White House officials say starting in 2014, the new health care law will bar insurance companies from using patients' HIV status to deny them coverage.
And the Obama Administration has released what it calls the first comprehensive National HIV/AIDS Strategy. Its goal is to make new HIV infections a thing of the past. When they do occur, all patients should get high quality care.
AIDS Activists, Larry Bryant:
"Thirty years of an epidemic, we've never had that so that is a sign that we're moving in the right direction, a direction we haven't gone yet," said Larry Bryant. "But we have not done nearly enough. We haven't talked about how we're going to fund the plan."
White House officials say the next step is implementation.

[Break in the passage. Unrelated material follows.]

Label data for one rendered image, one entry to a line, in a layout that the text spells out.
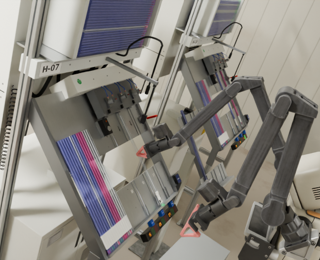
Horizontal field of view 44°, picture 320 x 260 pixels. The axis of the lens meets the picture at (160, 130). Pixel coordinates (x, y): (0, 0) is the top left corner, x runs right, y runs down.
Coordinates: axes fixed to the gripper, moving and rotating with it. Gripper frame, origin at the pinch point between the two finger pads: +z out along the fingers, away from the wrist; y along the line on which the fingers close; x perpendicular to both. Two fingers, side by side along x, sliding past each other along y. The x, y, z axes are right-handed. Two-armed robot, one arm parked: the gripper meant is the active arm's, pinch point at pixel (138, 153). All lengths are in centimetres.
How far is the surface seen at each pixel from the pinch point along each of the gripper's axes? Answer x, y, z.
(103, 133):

They also say the U.S. is the largest donor to the Global Fund to fight the disease worldwide.
"On the global front, in October we announced unprecedented multiyear pledge of four billion dollars for 2011 through 2013 to the global fund to fight AIDS, tuberculosis and malaria," said Melody Barnes. "This pledge represents a 38 percent increase in US support for the Global Fund."
The Obama Administration has ended the ban on people with HIV/AIDS entering the U.S. So in 2012, Washington will host the International AIDS Conference.
"Looking ahead to 2012 is really nice but right now people need medications to live," said Jose Demarco.
These activists say the White House is taking too long to help Americans with HIV/AIDS get treatment and medication.